_Information supplied_
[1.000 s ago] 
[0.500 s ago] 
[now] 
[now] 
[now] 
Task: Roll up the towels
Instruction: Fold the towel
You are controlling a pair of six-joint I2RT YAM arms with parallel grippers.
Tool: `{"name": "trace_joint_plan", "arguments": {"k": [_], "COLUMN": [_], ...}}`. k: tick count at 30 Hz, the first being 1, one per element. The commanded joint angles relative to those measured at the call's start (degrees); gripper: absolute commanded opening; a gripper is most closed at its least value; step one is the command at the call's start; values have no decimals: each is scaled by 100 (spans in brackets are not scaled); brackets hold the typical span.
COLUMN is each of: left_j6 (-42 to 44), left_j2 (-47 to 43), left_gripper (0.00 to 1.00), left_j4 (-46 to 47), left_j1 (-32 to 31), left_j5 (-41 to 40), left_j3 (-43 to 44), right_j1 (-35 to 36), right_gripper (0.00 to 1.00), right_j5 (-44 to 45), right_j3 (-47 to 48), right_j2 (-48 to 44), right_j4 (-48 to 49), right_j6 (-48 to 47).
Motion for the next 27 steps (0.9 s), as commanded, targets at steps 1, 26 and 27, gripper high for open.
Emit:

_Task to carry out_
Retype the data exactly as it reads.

_Exercise answer_
[1.000 s ago] 
[0.500 s ago] 
[now] 
[now] 
[now] 
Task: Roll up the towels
Instruction: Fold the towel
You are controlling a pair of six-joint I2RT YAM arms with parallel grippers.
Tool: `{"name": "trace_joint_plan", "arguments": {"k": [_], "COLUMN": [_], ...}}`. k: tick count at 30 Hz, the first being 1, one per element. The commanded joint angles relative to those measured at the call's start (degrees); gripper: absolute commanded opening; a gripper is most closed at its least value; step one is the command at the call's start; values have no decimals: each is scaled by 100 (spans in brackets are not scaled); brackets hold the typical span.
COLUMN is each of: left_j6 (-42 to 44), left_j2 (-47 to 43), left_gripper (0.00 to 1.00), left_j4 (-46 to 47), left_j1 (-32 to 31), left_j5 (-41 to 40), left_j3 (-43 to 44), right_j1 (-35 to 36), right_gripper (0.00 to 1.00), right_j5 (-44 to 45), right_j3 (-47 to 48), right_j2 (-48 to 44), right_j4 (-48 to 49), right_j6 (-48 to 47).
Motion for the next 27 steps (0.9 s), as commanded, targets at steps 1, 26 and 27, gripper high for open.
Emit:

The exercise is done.